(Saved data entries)

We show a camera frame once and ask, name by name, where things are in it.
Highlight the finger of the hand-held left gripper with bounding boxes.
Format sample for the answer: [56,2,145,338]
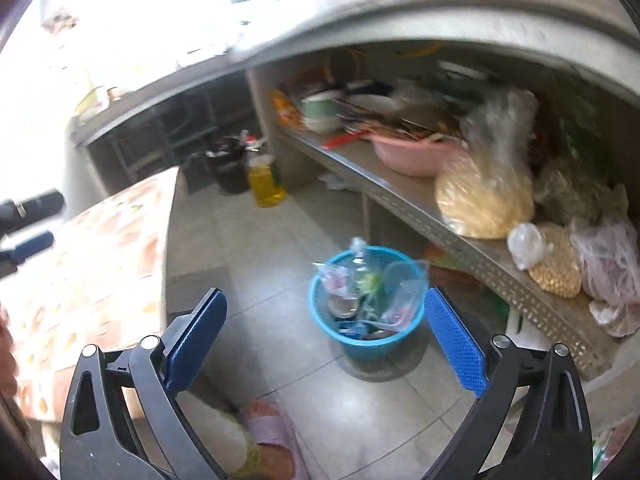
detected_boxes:
[0,231,55,277]
[0,189,66,235]

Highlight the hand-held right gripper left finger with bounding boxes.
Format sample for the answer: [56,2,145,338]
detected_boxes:
[59,287,230,480]

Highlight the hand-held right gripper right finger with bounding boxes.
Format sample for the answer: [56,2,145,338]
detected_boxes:
[422,286,596,480]

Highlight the blue plastic basket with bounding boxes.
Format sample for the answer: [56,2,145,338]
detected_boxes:
[307,246,431,361]

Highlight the person's left forearm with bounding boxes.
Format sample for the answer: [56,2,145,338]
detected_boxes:
[0,305,21,401]

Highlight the metal edged shelf board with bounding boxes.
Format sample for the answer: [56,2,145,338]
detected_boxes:
[280,127,621,381]

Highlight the person's leg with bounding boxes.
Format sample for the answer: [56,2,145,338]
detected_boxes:
[185,387,296,480]

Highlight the pink slipper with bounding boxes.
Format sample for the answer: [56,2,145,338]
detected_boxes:
[245,397,306,480]

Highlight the small clear knotted bag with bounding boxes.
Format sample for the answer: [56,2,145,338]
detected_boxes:
[506,222,546,271]

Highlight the bag of peanuts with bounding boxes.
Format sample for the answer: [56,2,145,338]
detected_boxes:
[527,222,583,298]

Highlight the bag of yellow grains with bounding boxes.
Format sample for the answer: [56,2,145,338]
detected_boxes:
[434,90,538,240]

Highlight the pale plastic bag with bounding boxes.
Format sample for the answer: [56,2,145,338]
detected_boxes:
[589,300,640,338]

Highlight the cooking oil bottle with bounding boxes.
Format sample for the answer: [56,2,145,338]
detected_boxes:
[248,155,286,208]

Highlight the black bucket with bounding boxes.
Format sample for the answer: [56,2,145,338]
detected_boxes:
[205,135,261,196]

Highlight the pinkish plastic bag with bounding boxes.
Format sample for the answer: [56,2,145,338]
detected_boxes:
[570,220,640,306]

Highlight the pink plastic basin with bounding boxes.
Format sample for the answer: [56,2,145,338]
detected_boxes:
[370,132,463,177]

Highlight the bag of green vegetables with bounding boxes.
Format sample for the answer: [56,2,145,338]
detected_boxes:
[532,157,628,226]

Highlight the white cloth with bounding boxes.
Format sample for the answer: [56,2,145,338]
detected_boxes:
[317,172,361,193]

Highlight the white bowl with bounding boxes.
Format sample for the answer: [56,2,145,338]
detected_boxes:
[302,116,341,135]

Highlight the orange snack packet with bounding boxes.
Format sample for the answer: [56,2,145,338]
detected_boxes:
[270,89,303,128]

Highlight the white plates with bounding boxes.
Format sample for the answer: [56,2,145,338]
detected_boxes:
[345,92,398,116]

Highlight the green bowl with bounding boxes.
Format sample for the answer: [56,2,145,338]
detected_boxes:
[300,95,343,121]

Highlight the concrete kitchen counter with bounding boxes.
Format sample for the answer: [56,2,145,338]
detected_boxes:
[65,0,640,161]

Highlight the red handle utensil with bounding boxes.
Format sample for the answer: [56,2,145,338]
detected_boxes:
[321,127,373,150]

Your goal: Among the lines above, count those that include the word "white". Give only the result.

Written reply: 3